Chen established a similar stochastic quadratic programming model in [8] , but assumed that the probability distribution is completely known, that is the “Max” symbol in Equation (2) does not appear. The above model is a new stochastic quadratic programming model based on LPI theory to solve the stochastic programming problem with incomplete information probability distribution. Since $g (y, ω_{i})$ is the convex function about y ( [8] ), $f (y)$ is also the convex function about y (see [13] ), and then the problems (1)-(3) essentially belong to the convex programming problem. Obviously the recourse function is not differential, so the Newton method proposed in [8] is no longer applicable. In order to solve this problem, we design a solution based on the improved Nelder-Mead method. The experimental results show that the method is effective.

3. Modified Nelder-Mead

The Nelder-Mead method (NM) [14] was originally a direct optimization algorithm developed for solving the nonlinear programming, NM algorithm belongs to the modified polyhedron method in nature. It searches for the new solution by reflecting the extreme point with the worst function value through the centroid of the remaining extreme points. Experimental shows, compared to random search, the algorithm can find the optimal solution more efficiently. The NM algorithm does not require any gradient information of the function during the entire optimization procedures, it can handle problems for which the gradient does not exist everywhere. NM allows the simplex to rescale or change its shape based on the local behavior of the response function. When the newly-generated point has good quality, an extension step will be taken in the hope that a better solution can be found. On the other hand, when the newly-generated solution is of poor quality, a contraction step will be taken, restricting the search on a smaller region. Since NM determines its search direction only by comparing the function values, it is insensitive to small inaccuracies in function values.

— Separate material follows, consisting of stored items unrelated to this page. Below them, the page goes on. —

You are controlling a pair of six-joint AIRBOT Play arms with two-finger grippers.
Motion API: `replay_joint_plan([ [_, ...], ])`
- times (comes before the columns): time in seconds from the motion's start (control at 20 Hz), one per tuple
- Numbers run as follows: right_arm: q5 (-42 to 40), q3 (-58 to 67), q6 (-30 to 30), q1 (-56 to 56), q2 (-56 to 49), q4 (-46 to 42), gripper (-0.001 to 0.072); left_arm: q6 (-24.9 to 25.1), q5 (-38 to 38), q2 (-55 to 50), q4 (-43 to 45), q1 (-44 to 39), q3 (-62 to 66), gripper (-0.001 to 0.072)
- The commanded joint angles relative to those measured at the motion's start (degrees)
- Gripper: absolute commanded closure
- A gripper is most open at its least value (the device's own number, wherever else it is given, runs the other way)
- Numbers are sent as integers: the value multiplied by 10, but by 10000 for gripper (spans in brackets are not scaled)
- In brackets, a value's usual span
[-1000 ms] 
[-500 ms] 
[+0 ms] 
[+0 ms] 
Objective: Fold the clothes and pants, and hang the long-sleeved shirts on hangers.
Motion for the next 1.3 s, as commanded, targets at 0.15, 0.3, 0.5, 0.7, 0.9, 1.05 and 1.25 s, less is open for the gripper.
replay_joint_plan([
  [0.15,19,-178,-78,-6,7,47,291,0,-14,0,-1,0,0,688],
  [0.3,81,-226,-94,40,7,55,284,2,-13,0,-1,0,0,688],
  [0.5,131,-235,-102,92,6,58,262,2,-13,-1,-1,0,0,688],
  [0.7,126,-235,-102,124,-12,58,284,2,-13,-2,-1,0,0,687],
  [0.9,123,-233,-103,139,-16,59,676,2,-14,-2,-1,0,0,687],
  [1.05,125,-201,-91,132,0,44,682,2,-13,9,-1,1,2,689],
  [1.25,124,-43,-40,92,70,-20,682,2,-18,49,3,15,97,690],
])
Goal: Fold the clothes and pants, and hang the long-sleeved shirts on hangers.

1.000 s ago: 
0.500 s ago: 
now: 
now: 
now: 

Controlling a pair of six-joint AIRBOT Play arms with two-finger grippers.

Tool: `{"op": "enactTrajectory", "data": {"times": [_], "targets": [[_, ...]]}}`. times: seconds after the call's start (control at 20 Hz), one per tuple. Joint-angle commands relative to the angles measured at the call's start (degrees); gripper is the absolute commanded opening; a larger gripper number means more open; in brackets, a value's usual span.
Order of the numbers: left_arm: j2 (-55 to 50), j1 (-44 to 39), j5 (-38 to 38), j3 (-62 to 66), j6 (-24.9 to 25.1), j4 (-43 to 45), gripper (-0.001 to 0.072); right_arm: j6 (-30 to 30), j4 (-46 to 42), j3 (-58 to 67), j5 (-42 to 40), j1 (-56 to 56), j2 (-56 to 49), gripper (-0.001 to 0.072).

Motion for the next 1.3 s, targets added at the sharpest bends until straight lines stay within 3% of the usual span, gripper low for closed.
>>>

The classic NM method has several disadvantages in the search process. First, the convergence speed of the algorithm depends too much on the choice of initial polyhedron. Indeed, a too small initial simplex can lead to a local search, consequently the NM may convergent to a local solution. Second, NM might perform the shrink step frequently and in turn reduce the size of simplex to the greatest extent. Consequently, the algorithm can converge prematurely at a non-optimal solution.

Chang [15] propose a new variant of Nelder-Mead, called Stochastic Nelder-Mead simplex method (SNM). This method seeks the optimal solution by gradually increasing the sample size during the iterative process of the algorithm, which not only can effectively save the calculation time, but also can increase the adaptability of the algorithm to prevent premature convergence of the algorithm. This article refers to the design idea of [15] and adds an adaptive random search process to solve problems (1)-(3) in the NM algorithm. The specific process of the algorithm is described as follows:

Firstly, by attaching a Lagrange multiplier vector $λ$ , convex problems (1)-(3) can be written as an unconstrained problem:

$θ (μ) = \min \frac{1}{2} x^{T} P x + c^{T} x + f (y) + λ^{T} (A x - b)$ (5)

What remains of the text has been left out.